■ **The task**:
Look for the word "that" in the entries and copy every line where it shows up.

■ **The input**:

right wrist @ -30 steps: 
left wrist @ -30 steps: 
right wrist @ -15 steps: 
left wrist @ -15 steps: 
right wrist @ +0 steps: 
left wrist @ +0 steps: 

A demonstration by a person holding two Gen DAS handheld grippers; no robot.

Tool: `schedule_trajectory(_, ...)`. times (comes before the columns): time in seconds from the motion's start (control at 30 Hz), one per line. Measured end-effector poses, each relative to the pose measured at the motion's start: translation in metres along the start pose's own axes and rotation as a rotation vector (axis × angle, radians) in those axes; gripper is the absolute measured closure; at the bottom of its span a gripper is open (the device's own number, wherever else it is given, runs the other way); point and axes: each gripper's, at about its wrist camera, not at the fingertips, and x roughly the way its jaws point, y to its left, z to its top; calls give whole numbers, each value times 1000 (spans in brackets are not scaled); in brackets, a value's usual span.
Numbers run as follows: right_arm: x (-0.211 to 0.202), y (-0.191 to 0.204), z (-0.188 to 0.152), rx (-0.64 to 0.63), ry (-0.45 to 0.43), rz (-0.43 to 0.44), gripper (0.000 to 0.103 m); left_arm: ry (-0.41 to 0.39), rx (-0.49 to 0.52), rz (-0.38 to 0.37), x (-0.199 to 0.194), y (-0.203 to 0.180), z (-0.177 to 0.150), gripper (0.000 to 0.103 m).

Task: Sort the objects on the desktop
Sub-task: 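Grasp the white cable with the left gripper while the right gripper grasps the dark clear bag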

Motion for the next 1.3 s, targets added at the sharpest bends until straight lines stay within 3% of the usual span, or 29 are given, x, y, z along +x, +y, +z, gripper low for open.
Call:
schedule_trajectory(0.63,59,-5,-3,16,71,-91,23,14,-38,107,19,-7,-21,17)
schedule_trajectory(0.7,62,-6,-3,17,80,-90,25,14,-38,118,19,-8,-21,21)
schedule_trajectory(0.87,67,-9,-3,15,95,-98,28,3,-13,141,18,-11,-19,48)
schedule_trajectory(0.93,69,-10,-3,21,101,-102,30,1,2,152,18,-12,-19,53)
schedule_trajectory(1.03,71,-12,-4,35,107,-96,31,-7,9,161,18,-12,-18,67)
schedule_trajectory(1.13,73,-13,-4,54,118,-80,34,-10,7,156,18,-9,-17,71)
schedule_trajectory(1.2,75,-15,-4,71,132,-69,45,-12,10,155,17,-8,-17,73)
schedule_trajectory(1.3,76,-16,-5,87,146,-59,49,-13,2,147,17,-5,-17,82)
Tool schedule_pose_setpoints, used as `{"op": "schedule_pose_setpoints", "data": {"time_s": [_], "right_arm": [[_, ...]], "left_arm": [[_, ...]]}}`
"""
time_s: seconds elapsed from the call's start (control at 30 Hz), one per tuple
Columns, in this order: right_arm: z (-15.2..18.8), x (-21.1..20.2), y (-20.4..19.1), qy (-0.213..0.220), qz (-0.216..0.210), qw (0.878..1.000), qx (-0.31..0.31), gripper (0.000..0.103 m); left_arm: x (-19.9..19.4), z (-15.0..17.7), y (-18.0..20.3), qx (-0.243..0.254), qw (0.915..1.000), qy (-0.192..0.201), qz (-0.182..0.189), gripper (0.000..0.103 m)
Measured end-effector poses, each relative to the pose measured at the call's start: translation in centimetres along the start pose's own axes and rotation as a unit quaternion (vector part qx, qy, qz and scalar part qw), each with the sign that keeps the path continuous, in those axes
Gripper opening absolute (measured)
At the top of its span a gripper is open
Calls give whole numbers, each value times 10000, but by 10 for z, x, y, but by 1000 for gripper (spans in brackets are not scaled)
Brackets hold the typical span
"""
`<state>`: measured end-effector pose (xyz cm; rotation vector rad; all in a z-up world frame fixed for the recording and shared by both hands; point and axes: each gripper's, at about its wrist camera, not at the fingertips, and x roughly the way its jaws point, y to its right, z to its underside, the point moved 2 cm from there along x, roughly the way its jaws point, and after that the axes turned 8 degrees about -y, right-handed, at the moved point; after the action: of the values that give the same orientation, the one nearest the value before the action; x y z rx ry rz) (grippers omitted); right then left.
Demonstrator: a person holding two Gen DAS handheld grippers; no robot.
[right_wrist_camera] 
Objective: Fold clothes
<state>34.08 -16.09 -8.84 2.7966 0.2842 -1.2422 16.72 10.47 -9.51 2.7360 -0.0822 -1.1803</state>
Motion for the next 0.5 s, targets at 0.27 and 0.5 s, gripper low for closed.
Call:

■ **Solution below**:
Measured end-effector poses, each relative to the pose measured at the call's start: translation in centimetres along the start pose's own axes and rotation as a unit quaternion (vector part qx, qy, qz and scalar part qw), each with the sign that keeps the path continuous, in those axes
`<state>`: measured end-effector pose (xyz cm; rotation vector rad; all in a z-up world frame fixed for the recording and shared by both hands; point and axes: each gripper's, at about its wrist camera, not at the fingertips, and x roughly the way its jaws point, y to its right, z to its underside, the point moved 2 cm from there along x, roughly the way its jaws point, and after that the axes turned 8 degrees about -y, right-handed, at the moved point; after the action: of the values that give the same orientation, the one nearest the value before the action; x y z rx ry rz) (grippers omitted); right then left.

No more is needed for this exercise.